● Task requirements:
Using the records provided below, locate and copy each line that contains the word "robot".

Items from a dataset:
:::::

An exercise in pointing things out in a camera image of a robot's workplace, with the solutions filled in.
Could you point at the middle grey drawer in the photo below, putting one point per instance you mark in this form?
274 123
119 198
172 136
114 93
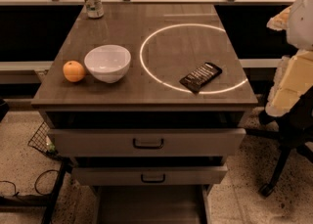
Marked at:
146 176

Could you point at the black rxbar chocolate bar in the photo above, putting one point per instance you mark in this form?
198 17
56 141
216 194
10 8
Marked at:
195 80

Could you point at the black wire basket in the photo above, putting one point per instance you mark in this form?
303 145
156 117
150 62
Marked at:
41 142

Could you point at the bottom open drawer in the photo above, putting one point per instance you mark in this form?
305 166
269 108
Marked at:
184 204

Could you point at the grey drawer cabinet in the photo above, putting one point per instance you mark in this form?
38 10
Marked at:
166 42

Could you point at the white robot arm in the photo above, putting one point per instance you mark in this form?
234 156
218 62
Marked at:
300 25

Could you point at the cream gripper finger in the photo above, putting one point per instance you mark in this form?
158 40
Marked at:
280 21
292 79

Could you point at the black office chair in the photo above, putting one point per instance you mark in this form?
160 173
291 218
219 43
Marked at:
295 131

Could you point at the white bowl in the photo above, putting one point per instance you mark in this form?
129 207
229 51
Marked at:
108 63

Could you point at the grey drawer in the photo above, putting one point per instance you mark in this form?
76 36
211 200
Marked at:
146 176
146 142

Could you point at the top grey drawer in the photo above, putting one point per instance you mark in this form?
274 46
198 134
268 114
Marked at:
146 142

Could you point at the black table leg frame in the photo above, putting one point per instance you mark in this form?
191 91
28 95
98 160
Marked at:
46 201

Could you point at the orange fruit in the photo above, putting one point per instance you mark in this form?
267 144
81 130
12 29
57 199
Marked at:
73 71

:::::

● Written reply:
An exercise in pointing things out in a camera image of a robot's workplace, with the solutions filled in.
Could you point at the white robot arm in the photo above, putting one point per instance you mark in this form?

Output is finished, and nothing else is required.